### Work instructions:
Give back exactly the lines from the one holding "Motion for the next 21" to the bottom of the material, both included, and nothing more. No pictures.

### Data to examine:
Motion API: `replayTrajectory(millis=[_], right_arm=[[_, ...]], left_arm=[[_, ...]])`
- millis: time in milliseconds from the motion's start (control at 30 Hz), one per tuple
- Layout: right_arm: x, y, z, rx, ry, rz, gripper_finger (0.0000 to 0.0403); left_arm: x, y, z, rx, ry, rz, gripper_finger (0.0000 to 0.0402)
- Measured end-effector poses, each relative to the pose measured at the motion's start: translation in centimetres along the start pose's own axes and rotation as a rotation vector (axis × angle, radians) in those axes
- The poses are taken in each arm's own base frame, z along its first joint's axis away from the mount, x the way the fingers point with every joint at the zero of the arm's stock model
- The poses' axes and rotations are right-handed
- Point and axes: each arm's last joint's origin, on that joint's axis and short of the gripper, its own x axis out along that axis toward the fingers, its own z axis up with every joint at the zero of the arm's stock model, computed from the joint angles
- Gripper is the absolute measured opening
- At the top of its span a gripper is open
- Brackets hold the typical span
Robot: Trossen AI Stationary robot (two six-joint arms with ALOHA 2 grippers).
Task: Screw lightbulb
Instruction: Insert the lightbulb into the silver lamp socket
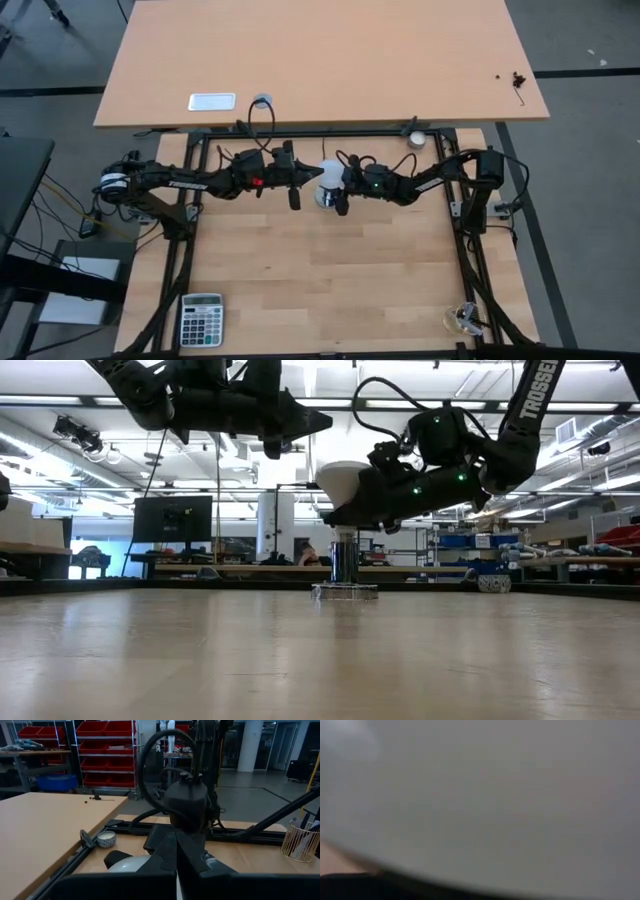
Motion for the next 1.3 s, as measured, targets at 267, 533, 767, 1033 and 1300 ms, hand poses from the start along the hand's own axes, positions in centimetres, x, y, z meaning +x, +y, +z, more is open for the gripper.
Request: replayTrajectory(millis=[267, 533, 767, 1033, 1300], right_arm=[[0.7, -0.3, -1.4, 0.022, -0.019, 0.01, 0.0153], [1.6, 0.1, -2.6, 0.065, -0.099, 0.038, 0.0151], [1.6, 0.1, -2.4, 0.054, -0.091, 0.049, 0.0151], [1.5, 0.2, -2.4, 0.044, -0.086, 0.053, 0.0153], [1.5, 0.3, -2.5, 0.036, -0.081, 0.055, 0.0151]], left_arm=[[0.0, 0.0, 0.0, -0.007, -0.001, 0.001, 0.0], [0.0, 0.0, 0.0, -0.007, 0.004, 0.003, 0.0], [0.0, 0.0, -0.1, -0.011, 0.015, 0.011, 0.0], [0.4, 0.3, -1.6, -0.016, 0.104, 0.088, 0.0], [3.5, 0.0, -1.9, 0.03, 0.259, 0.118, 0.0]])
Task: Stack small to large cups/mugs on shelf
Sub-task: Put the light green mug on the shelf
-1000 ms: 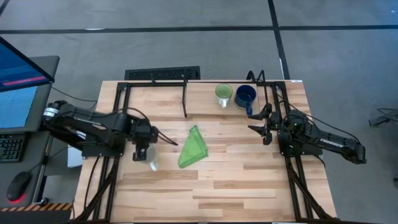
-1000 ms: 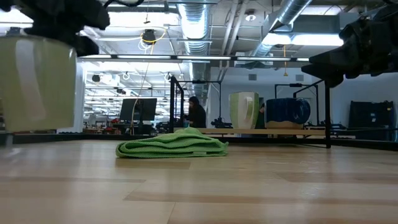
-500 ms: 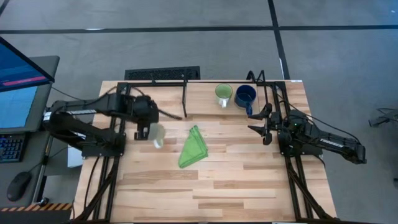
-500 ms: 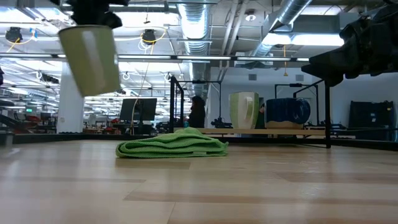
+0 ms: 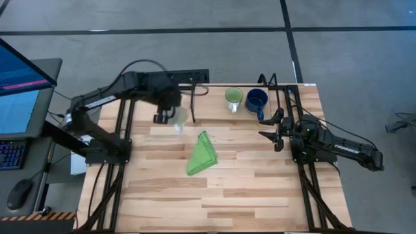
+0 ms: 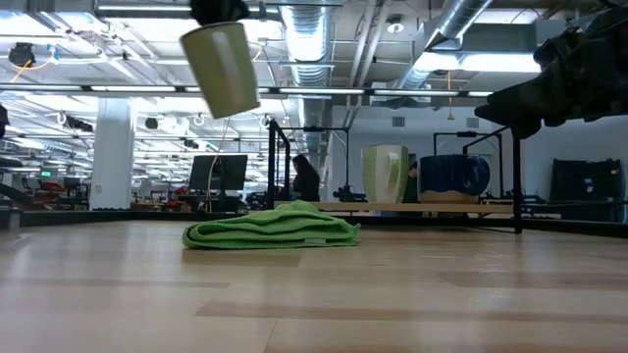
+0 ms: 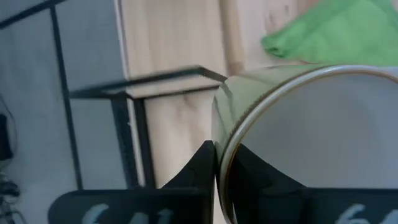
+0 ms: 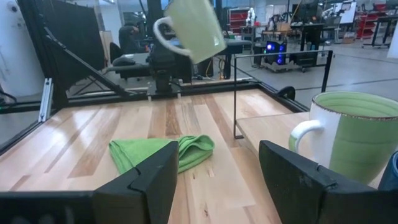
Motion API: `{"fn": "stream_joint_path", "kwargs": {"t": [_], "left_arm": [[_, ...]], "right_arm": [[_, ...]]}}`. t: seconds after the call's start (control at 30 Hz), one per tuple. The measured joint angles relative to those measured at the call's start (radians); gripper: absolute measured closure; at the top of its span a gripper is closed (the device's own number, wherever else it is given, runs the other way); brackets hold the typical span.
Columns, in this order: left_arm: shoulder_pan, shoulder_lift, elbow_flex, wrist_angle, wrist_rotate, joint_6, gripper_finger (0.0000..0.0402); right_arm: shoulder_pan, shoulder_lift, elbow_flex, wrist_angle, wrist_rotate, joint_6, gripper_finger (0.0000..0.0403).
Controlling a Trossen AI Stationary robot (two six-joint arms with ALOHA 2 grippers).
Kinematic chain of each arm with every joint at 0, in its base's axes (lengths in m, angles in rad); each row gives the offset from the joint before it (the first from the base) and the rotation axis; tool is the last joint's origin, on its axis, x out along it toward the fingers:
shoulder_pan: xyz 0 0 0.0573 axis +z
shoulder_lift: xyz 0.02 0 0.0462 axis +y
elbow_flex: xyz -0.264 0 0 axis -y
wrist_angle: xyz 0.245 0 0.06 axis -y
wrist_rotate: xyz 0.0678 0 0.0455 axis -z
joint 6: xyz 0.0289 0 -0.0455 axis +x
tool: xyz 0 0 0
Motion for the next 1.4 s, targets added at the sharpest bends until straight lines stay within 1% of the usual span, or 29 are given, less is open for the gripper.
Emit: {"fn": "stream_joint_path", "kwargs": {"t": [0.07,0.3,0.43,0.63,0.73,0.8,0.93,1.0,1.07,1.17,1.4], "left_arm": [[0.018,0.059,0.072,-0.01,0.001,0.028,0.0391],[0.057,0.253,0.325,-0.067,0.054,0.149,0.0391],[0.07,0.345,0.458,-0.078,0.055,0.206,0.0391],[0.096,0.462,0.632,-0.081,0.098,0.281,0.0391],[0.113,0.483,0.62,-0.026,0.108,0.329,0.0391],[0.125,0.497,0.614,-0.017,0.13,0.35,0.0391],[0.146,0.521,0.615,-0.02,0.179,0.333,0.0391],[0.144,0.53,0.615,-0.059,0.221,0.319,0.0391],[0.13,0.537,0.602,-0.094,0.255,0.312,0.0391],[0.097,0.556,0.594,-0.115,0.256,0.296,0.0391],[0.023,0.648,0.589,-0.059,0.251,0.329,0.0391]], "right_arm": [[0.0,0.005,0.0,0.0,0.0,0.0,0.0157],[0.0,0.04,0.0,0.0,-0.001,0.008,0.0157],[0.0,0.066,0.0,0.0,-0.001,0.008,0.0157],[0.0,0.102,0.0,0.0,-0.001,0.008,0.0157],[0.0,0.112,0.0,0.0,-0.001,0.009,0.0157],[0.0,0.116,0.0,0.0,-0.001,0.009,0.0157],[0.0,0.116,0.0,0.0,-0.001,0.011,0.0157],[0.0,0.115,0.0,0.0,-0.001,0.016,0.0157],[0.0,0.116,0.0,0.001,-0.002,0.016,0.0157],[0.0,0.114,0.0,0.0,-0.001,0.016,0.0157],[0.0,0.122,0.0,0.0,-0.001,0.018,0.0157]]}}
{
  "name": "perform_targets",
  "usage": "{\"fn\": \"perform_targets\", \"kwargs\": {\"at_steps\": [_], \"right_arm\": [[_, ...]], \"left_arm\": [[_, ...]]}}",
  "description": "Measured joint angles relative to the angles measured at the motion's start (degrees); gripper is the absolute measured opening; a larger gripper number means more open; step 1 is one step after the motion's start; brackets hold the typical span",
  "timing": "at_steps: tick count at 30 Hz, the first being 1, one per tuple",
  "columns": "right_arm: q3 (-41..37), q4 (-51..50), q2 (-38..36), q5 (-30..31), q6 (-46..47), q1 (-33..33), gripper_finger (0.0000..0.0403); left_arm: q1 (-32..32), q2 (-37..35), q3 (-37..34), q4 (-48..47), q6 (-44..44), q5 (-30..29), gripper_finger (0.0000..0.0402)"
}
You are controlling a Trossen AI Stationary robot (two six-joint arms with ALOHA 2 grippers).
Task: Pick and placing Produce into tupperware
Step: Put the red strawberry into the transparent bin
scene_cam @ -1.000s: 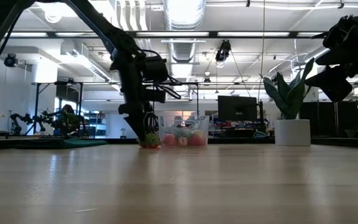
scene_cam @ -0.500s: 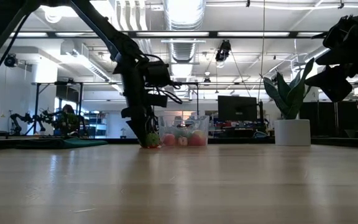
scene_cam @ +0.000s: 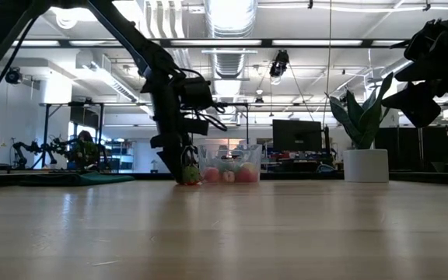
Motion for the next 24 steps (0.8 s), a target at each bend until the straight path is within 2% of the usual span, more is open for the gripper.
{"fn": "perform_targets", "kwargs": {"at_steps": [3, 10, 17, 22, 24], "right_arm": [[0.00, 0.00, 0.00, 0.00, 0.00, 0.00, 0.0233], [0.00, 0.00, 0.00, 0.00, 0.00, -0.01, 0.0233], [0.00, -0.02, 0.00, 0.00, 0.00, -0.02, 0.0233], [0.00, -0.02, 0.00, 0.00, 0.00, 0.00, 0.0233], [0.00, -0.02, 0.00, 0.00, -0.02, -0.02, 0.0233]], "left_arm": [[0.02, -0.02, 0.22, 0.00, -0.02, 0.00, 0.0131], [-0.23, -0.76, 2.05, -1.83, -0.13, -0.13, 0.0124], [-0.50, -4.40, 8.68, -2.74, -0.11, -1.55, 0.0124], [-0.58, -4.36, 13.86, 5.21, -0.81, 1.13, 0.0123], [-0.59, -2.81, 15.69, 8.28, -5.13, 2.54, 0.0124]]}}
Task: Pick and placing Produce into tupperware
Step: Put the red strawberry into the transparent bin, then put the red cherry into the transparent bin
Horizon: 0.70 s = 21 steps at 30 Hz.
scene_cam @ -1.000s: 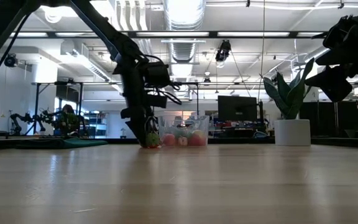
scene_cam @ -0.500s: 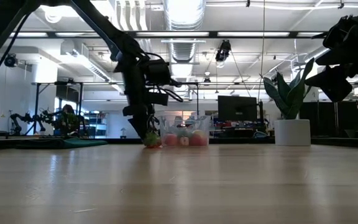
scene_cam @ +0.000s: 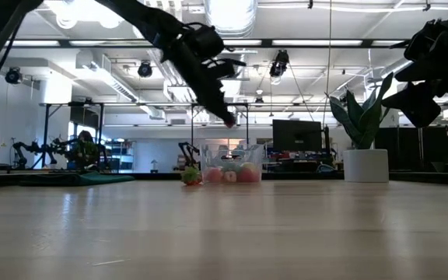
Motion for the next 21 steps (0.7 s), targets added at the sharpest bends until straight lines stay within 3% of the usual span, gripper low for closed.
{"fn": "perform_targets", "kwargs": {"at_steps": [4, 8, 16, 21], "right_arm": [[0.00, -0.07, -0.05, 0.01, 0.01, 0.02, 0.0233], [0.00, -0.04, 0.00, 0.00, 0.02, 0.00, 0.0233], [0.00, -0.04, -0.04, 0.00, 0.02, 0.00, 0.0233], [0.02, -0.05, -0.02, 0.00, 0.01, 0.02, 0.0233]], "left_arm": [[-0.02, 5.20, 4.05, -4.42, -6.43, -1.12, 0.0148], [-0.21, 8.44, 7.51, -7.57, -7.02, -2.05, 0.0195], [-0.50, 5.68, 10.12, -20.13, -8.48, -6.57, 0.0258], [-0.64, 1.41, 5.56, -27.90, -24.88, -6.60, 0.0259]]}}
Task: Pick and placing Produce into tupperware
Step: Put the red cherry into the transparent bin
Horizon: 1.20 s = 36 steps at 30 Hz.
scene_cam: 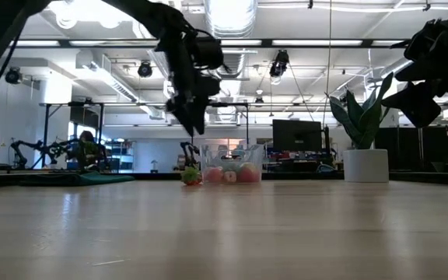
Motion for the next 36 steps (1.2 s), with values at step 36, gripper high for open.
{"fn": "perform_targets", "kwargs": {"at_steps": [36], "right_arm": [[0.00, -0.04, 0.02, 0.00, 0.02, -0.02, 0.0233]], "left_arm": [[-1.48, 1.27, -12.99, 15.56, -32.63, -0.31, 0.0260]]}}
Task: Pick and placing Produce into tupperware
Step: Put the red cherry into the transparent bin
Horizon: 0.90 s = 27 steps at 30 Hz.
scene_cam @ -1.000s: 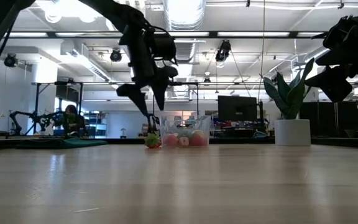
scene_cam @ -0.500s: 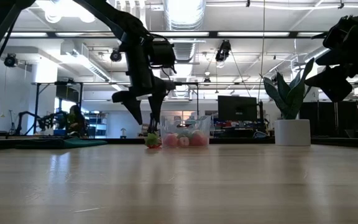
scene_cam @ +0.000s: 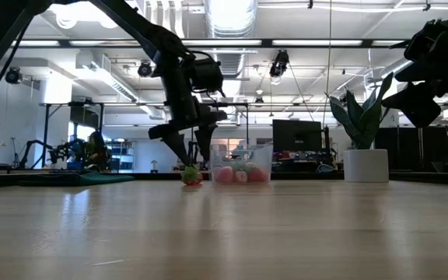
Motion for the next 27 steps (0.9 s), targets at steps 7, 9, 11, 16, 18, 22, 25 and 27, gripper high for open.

### Exercise result:
Motion for the next 21 steps (0.7 s), targets added at the sharpest bends until straight lines stay within 3% of the usual span, gripper low for closed.
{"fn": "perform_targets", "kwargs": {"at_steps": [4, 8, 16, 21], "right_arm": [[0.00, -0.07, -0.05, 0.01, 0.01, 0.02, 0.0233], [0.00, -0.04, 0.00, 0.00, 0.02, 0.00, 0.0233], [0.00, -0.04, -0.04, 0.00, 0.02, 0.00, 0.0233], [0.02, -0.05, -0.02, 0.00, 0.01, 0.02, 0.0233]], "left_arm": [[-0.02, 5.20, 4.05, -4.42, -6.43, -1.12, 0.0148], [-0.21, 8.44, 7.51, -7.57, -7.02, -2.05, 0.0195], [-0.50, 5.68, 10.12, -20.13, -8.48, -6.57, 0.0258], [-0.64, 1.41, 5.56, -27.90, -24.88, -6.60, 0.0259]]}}
Task: Pick and placing Produce into tupperware
Step: Put the red cherry into the transparent bin
Horizon: 1.20 s = 36 steps at 30 Hz.
scene_cam: 
Motion for the next 36 steps (1.2 s), with values at step 36, gripper high for open.
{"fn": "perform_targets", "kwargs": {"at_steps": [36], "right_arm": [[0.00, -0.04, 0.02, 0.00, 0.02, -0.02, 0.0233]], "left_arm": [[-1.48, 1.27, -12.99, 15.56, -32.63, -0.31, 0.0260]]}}
Task: Pick and placing Produce into tupperware
Step: Put the red cherry into the transparent bin
Horizon: 0.90 s = 27 steps at 30 Hz.
scene_cam @ -1.000s: 
scene_cam @ -0.500s: 
scene_cam @ +0.000s: 
Motion for the next 27 steps (0.9 s), targets at steps 7, 9, 11, 16, 18, 22, 25 and 27, gripper high for open.

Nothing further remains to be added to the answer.